(WORK REQUIRED) Which lines of the data contain the string "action"? Copy every one.

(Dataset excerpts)

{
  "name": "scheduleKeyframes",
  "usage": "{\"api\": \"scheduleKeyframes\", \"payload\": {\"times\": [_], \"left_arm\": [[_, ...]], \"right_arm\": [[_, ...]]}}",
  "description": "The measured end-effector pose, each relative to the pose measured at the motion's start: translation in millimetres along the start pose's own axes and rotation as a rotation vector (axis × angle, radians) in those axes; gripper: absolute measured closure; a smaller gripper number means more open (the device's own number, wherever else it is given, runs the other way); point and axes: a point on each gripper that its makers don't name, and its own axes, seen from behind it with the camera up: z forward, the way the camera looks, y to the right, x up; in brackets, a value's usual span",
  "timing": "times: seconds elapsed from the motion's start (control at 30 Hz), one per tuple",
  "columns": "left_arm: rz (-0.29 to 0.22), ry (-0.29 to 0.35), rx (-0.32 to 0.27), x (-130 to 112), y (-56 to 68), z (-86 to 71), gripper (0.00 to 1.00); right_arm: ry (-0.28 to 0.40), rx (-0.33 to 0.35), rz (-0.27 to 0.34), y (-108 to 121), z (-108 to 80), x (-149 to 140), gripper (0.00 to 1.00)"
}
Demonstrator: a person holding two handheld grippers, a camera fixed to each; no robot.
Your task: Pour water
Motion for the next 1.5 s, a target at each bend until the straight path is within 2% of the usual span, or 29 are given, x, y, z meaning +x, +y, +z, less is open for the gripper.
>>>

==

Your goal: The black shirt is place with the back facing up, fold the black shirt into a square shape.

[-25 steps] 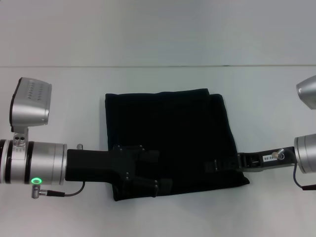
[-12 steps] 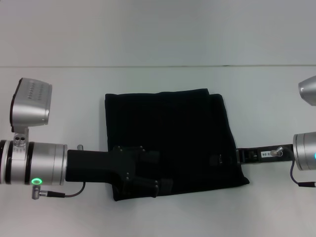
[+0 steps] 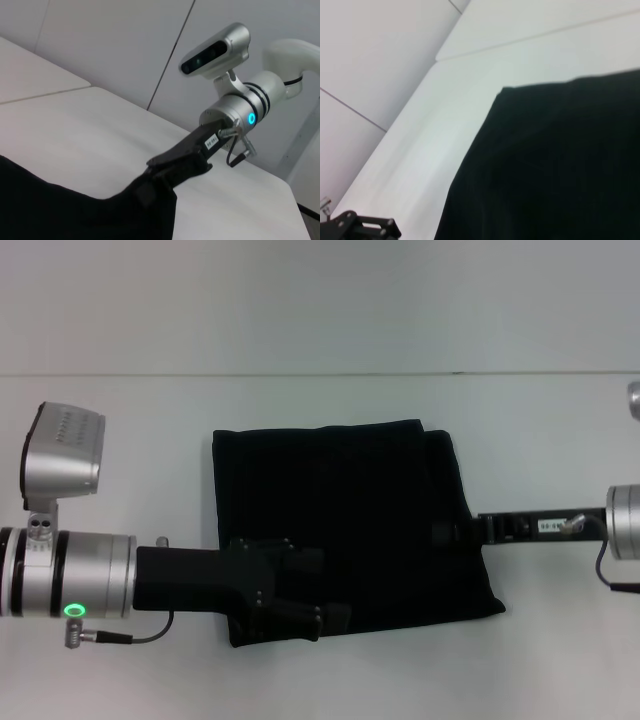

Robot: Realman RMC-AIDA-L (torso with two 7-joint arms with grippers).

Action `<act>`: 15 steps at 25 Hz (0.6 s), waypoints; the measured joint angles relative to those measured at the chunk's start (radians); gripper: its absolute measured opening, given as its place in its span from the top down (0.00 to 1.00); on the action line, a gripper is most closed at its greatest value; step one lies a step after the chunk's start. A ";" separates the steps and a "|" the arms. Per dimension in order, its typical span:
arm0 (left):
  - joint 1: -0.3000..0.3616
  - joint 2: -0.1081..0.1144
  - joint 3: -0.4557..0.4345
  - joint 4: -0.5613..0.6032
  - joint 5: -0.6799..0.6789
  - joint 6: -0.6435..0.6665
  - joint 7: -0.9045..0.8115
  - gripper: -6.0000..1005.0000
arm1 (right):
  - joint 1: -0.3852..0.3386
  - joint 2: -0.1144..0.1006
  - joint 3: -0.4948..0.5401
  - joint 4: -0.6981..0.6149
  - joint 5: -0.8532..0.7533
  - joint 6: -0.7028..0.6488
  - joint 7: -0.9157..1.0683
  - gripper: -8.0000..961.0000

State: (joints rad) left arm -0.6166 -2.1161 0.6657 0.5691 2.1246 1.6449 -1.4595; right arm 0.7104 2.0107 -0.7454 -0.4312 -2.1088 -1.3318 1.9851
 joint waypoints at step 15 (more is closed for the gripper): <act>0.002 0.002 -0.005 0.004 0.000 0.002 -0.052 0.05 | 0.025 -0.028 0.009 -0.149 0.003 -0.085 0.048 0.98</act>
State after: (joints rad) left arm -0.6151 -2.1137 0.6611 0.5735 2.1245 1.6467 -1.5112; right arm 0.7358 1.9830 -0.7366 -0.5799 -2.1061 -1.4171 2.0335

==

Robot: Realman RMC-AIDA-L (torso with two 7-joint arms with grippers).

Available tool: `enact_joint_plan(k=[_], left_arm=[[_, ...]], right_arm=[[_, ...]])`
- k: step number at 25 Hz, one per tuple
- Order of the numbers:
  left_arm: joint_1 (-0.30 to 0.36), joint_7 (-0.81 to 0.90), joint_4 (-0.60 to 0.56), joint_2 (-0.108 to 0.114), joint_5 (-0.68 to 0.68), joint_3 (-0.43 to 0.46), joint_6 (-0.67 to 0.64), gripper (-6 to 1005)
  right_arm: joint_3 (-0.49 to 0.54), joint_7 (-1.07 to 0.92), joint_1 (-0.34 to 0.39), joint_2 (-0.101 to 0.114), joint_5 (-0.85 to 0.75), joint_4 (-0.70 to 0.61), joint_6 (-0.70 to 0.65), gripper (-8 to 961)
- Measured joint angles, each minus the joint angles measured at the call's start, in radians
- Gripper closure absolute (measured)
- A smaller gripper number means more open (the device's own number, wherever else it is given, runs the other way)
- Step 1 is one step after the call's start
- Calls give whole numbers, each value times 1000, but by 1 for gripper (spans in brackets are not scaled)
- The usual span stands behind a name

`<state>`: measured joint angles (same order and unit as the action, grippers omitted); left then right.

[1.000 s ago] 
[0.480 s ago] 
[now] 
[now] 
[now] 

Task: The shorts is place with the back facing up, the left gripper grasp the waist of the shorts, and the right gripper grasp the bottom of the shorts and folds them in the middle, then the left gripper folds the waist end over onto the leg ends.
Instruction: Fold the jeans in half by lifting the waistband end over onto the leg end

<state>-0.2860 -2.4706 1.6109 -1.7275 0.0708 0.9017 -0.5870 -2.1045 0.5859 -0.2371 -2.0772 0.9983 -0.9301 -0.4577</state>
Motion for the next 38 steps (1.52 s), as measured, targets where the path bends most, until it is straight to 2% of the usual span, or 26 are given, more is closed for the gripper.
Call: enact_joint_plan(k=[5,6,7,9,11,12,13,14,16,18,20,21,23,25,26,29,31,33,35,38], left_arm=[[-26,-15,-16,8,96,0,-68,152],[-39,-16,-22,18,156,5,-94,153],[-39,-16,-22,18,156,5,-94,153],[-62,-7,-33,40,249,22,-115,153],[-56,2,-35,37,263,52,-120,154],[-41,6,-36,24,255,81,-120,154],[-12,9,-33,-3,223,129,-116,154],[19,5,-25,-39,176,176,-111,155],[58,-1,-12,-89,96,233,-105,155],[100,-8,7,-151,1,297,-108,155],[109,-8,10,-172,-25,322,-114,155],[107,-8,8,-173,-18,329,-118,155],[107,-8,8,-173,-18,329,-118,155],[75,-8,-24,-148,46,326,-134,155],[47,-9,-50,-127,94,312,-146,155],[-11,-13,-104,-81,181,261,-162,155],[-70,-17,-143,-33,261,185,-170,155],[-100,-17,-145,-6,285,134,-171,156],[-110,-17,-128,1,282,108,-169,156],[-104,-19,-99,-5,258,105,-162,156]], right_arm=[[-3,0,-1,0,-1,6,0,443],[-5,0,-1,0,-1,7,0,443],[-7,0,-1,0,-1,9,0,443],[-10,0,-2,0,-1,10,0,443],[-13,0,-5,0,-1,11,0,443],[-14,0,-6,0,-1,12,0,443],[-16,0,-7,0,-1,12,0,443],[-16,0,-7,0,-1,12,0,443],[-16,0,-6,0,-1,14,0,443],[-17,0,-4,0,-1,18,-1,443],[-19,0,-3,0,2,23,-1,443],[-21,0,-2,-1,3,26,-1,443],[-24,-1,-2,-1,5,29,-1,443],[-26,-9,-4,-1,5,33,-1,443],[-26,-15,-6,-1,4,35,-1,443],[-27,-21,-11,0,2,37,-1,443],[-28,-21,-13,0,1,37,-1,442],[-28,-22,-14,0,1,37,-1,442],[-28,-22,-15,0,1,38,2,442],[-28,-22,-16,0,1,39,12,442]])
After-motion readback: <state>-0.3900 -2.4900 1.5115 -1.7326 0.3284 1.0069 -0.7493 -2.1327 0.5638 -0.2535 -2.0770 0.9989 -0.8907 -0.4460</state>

(SOLUTION BELOW)
Action `<act>`: 15 steps at 25 Hz (0.6 s), waypoints; the measured joint angles relative to those measured at the chunk's start (radians); gripper: its absolute measured opening, given as its place in its span from the top down (0.00 to 1.00); on the action line, a gripper is most closed at its greatest value; step one lies a step after the chunk's start. A ";" separates the steps and a "|" the arms. Per dimension in order, its typical span:
`<state>`: measured joint angles (same order and unit as the action, grippers omitted); left then right.

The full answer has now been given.